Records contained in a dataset
BEGIN

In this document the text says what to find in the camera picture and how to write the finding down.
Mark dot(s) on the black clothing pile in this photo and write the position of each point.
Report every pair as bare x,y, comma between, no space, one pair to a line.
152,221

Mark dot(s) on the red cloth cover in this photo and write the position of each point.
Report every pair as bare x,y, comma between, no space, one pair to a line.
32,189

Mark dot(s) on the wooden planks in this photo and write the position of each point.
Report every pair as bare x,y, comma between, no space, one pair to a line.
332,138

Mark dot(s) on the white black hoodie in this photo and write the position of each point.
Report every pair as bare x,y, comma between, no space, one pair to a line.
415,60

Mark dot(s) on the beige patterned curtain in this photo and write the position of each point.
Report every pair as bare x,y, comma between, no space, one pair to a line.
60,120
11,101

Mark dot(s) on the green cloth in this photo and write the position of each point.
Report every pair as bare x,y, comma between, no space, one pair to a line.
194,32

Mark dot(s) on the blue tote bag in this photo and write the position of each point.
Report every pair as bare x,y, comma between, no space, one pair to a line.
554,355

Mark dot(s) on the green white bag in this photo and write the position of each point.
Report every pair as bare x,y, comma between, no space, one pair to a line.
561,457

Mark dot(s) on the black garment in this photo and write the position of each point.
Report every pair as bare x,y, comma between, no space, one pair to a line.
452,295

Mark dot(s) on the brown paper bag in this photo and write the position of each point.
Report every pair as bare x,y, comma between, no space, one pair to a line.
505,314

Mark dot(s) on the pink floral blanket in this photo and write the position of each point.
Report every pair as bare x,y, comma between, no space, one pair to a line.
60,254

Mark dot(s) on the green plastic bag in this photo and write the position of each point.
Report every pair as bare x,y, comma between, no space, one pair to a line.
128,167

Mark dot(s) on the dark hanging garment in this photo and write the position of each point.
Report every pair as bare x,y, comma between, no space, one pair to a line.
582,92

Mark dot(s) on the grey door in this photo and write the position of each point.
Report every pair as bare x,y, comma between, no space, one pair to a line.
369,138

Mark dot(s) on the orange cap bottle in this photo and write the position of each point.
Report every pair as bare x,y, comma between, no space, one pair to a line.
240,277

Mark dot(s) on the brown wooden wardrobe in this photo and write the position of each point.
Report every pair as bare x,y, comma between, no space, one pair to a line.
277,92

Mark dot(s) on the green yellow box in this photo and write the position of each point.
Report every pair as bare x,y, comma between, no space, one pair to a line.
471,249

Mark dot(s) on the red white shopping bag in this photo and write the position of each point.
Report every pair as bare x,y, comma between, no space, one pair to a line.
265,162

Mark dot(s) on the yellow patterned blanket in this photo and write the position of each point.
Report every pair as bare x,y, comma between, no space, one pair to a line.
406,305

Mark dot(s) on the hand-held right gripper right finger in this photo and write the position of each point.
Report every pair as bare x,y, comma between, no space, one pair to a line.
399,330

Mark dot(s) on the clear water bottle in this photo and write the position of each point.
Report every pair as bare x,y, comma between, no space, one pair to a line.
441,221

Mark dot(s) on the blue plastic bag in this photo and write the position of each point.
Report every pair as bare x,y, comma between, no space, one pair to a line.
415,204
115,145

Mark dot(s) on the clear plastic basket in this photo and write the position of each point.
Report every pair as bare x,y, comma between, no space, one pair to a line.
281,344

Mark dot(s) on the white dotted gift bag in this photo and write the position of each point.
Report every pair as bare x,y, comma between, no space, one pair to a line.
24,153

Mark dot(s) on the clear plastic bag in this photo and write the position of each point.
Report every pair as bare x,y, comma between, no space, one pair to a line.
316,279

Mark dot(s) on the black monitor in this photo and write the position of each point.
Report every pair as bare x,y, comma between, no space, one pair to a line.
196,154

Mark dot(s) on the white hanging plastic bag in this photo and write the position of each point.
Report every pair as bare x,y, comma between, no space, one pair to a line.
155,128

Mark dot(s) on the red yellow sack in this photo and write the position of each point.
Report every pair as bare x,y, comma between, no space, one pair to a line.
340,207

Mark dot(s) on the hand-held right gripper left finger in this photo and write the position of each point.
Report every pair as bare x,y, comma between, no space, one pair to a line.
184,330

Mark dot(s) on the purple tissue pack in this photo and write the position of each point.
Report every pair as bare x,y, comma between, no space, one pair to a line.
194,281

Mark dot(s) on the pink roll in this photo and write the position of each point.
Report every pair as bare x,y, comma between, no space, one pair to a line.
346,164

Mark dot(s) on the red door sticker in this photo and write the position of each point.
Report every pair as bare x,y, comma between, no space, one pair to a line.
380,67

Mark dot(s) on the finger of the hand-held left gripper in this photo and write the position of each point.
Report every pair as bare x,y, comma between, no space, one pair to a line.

END

GOAL OF THE EXERCISE → Working from the data above, extract solely the lines from the one containing "Mark dot(s) on the pink floral" through the one containing "Mark dot(s) on the yellow", exactly as they appear, both included.

ANSWER SPACE →
Mark dot(s) on the pink floral blanket in this photo and write the position of each point.
Report every pair as bare x,y, comma between, no space, one pair to a line.
60,254

Mark dot(s) on the green plastic bag in this photo and write the position of each point.
Report every pair as bare x,y, comma between, no space, one pair to a line.
128,167

Mark dot(s) on the dark hanging garment in this photo and write the position of each point.
Report every pair as bare x,y, comma between, no space, one pair to a line.
582,92

Mark dot(s) on the grey door in this photo and write the position of each point.
Report every pair as bare x,y, comma between, no space, one pair to a line.
369,138

Mark dot(s) on the orange cap bottle in this photo and write the position of each point.
Report every pair as bare x,y, comma between, no space, one pair to a line.
240,277

Mark dot(s) on the brown wooden wardrobe in this photo and write the position of each point.
Report every pair as bare x,y, comma between, no space, one pair to a line.
277,92

Mark dot(s) on the green yellow box in this photo and write the position of each point.
Report every pair as bare x,y, comma between, no space, one pair to a line.
471,249

Mark dot(s) on the red white shopping bag in this photo and write the position of each point.
Report every pair as bare x,y, comma between, no space, one pair to a line.
265,162

Mark dot(s) on the yellow patterned blanket in this photo and write the position of each point.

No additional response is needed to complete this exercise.